Department of Biostatistics and Epidemiology, University of Pennsylvania Perelman School of Medicine, Philadelphia, PA 19104, USA and Cardiovascular Institute, University of Pennsylvania Perelman School of Medicine, Philadelphia, PA 19104, USA.
Nucleic Acids Res. 2014 Feb;42(3):e20. doi: 10.1093/nar/gkt1304. Epub 2013 Dec 20.

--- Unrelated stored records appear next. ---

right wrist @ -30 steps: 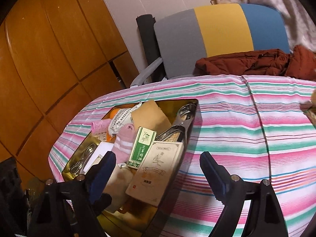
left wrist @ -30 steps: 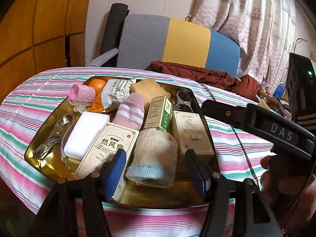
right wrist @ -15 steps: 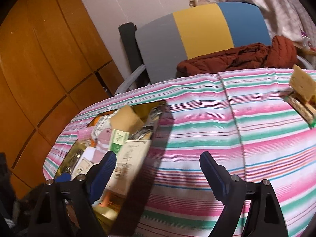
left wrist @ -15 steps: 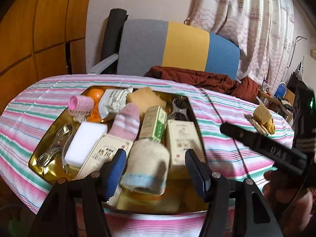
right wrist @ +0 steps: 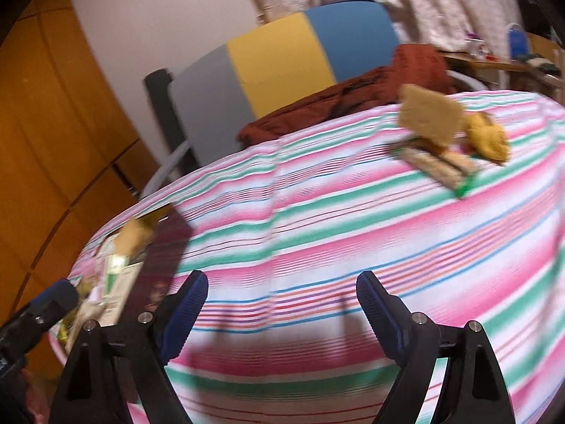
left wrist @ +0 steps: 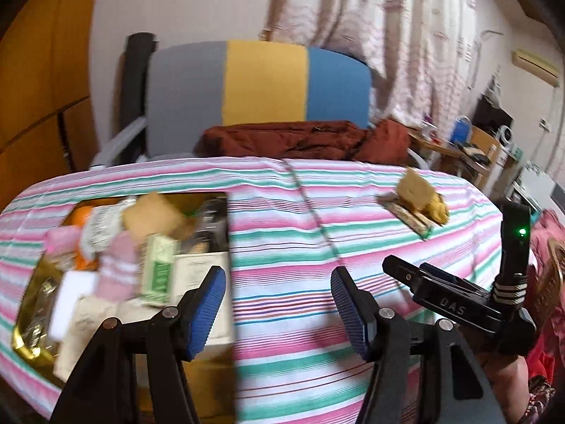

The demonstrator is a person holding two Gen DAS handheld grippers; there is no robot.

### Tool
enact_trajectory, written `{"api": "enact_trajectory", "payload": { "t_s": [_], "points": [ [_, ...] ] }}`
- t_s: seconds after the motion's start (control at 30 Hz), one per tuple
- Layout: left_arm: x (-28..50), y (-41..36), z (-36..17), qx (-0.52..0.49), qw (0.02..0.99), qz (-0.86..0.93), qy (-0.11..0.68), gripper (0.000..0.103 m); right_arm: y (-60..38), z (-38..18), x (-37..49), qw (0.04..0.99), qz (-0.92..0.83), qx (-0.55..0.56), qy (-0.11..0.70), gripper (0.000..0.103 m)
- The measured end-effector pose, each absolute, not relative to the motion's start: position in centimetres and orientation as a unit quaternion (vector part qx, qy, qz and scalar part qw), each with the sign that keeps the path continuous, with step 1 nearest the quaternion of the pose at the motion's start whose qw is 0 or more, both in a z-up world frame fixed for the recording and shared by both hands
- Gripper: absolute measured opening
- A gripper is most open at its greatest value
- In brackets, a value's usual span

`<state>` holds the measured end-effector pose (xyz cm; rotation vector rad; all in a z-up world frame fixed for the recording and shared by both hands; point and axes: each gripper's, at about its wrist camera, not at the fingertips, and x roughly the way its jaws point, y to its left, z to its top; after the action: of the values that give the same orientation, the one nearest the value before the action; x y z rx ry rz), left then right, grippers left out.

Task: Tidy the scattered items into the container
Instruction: 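Move both grippers toward the yellow sponge, towel and snack bar, then grasp the yellow towel with the right gripper while the left gripper reaches the snack bar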

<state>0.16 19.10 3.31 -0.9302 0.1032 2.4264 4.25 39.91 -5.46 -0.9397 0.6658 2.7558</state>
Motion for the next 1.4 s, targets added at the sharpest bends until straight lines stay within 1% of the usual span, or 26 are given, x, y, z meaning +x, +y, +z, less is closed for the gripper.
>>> {"api": "enact_trajectory", "payload": {
  "t_s": [0.43,0.63,0.9,0.93,1.0,1.07,1.13,1.17,1.4],
  "points": [
    [-1.8,31.4,-0.6,-0.401,0.328,0.851,0.080,0.063,53.8,-5.8,5.4,0.207,0.909,-0.291,0.216,0.086],
    [-2.3,34.9,-2.2,-0.419,0.337,0.838,0.096,0.063,59.9,-5.5,2.5,0.247,0.896,-0.302,0.214,0.086],
    [-4.6,38.4,-3.0,-0.437,0.328,0.831,0.100,0.063,64.0,-6.4,-1.7,0.259,0.886,-0.322,0.212,0.086],
    [-4.8,38.9,-3.0,-0.436,0.328,0.832,0.105,0.063,64.2,-6.5,-2.0,0.258,0.886,-0.322,0.213,0.084],
    [-5.0,39.8,-3.1,-0.432,0.328,0.832,0.114,0.063,64.5,-6.7,-2.4,0.255,0.885,-0.327,0.211,0.078],
    [-5.0,40.7,-3.1,-0.429,0.326,0.833,0.122,0.063,64.6,-7.2,-2.8,0.248,0.883,-0.337,0.212,0.056],
    [-5.0,41.2,-3.1,-0.427,0.329,0.833,0.125,0.063,64.7,-7.5,-2.8,0.247,0.883,-0.337,0.215,0.054],
    [-5.0,41.5,-3.1,-0.426,0.331,0.833,0.126,0.063,64.8,-7.5,-2.7,0.246,0.884,-0.333,0.218,0.052],
    [-4.7,42.7,-3.4,-0.428,0.336,0.828,0.134,0.063,64.9,-7.5,-2.1,0.244,0.887,-0.321,0.227,0.047]
  ]
}}
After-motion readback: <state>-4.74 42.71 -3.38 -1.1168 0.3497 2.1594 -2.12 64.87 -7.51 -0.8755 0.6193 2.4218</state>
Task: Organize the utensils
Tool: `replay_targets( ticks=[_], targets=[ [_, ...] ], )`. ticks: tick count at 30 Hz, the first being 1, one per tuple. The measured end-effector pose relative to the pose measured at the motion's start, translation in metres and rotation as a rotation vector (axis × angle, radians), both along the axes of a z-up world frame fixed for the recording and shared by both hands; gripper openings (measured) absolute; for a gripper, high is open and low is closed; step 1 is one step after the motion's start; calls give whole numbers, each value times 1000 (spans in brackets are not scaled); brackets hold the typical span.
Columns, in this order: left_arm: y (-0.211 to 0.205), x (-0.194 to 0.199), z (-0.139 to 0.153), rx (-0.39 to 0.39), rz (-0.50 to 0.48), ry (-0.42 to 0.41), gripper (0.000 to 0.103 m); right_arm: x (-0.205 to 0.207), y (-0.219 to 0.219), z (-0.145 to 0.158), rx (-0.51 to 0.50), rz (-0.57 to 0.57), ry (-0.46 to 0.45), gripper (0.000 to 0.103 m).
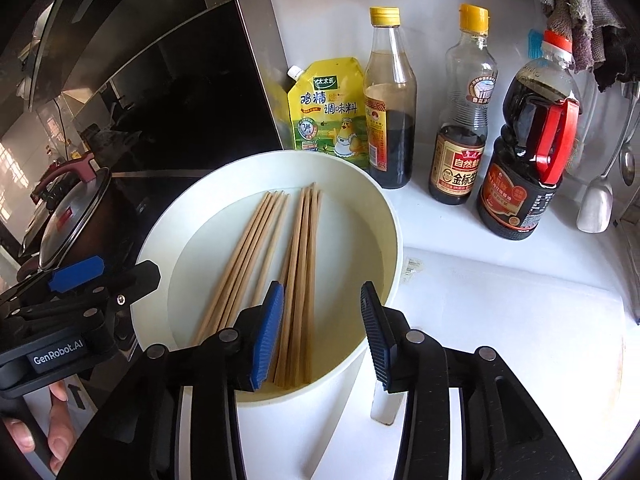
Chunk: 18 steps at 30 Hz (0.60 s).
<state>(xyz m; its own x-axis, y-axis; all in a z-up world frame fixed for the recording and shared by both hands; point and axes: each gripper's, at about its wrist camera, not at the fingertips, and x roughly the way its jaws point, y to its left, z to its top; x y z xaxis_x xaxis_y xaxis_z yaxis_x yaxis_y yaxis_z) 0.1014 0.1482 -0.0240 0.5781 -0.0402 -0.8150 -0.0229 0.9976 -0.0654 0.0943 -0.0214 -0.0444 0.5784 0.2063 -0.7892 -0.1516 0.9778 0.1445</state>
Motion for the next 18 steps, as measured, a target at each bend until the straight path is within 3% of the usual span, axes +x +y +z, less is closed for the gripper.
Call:
replay_targets(
  ticks=[18],
  targets=[
    [-23,-33,20,19,23,-32,89,-34,-22,20,-29,4,-16,47]
  ],
)
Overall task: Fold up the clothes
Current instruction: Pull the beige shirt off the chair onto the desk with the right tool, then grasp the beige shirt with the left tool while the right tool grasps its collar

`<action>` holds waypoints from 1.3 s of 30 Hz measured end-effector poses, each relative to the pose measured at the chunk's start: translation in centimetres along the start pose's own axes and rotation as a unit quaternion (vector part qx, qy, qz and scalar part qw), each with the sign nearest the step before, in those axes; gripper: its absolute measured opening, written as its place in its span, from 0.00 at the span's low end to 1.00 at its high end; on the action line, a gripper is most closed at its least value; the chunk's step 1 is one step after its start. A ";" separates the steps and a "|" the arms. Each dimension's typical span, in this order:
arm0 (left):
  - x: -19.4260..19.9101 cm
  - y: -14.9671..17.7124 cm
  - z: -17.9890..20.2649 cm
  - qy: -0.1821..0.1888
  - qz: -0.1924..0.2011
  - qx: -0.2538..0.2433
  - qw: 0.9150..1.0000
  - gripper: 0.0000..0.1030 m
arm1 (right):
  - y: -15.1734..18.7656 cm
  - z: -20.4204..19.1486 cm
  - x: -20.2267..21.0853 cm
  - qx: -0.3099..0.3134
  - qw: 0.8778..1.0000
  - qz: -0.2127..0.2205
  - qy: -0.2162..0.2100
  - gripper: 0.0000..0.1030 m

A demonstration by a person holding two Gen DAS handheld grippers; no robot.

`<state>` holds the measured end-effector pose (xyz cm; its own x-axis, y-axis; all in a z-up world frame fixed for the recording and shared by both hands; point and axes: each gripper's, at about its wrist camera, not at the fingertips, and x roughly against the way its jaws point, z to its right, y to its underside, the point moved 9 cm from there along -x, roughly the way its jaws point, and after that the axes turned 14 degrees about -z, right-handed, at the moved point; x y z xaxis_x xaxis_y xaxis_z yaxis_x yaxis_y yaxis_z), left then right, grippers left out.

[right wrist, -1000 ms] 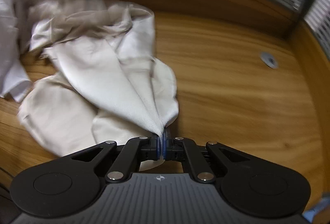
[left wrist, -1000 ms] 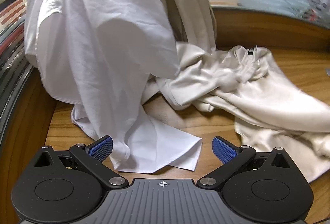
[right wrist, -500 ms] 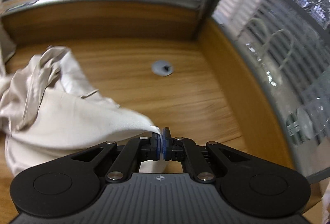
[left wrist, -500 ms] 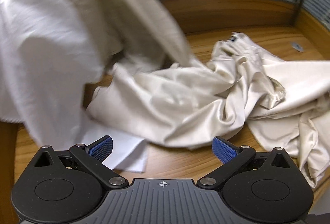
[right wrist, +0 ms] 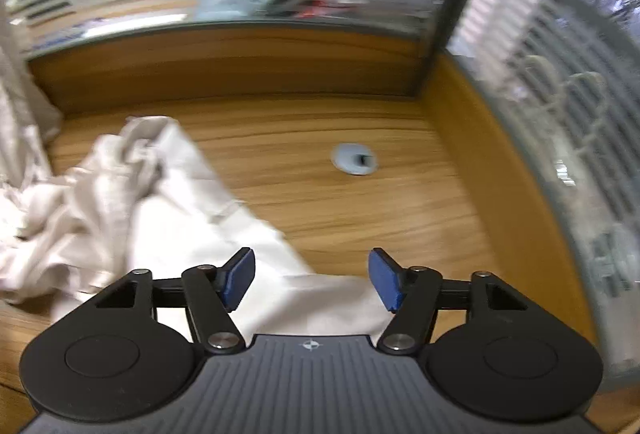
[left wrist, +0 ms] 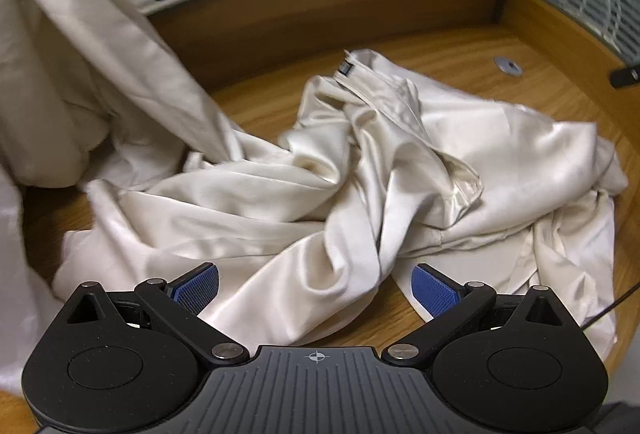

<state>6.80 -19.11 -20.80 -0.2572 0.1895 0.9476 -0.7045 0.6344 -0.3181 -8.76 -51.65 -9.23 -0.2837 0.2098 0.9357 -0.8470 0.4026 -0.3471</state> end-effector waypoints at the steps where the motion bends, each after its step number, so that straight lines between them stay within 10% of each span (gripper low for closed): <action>1: -0.5 0.0 0.3 -0.001 -0.004 -0.006 1.000 0.97 | 0.0 -1.2 -0.4 0.003 1.000 -0.001 -0.011 0.69; 17: -3.5 1.3 1.3 -0.035 -0.035 -0.051 0.997 0.58 | -2.6 -16.2 -10.9 0.055 0.988 -0.072 -0.126 0.71; 20: -3.2 1.7 1.1 -0.036 -0.038 -0.051 0.997 0.39 | -2.4 -17.2 -12.4 0.066 0.986 -0.087 -0.122 0.54; 21: -3.1 1.9 1.1 -0.035 -0.039 -0.053 0.997 0.33 | -2.3 -17.3 -12.8 0.058 0.987 -0.091 -0.116 0.34; 23: -2.8 2.2 1.1 -0.034 -0.038 -0.057 0.997 0.20 | -2.1 -17.2 -13.2 0.052 0.989 -0.093 -0.100 0.02; 30: -0.7 2.9 1.8 -0.005 -0.033 -0.074 0.997 0.08 | -1.7 -13.5 -6.8 0.008 0.995 -0.021 -0.094 0.02; 39: 5.9 2.3 7.4 0.119 -0.013 -0.148 0.982 0.07 | 2.2 -2.2 4.0 -0.094 0.994 0.044 -0.027 0.03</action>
<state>-1.25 -22.04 -16.13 -0.0546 0.3182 0.9465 -0.4769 0.8245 -0.3046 -10.75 -47.93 -6.35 -0.3802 0.2054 0.9018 -0.7211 0.5448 -0.4280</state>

Correctly estimating isoform-specific gene expression is important for understanding complicated biological mechanisms and for mapping disease susceptibility genes. However, estimating isoform-specific gene expression is challenging because various biases present in RNA-Seq (RNA sequencing) data complicate the analysis, and if not appropriately corrected, can affect isoform expression estimation and downstream analysis. In this article, we present PennSeq, a statistical method that allows each isoform to have its own non-uniform read distribution. Instead of making parametric assumptions, we give adequate weight to the underlying data by the use of a non-parametric approach. Our rationale is that regardless what factors lead to non-uniformity, whether it is due to hexamer priming bias, local sequence bias, positional bias, RNA degradation, mapping bias or other unknown reasons, the probability that a fragment is sampled from a particular region will be reflected in the aligned data. This empirical approach thus maximally reflects the true underlying non-uniform read distribution. We evaluate the performance of PennSeq using both simulated data with known ground truth, and using two real Illumina RNA-Seq data sets including one with quantitative real time polymerase chain reaction measurements. Our results indicate superior performance of PennSeq over existing methods, particularly for isoforms demonstrating severe non-uniformity. PennSeq is freely available for download at http://sourceforge.net/projects/pennseq.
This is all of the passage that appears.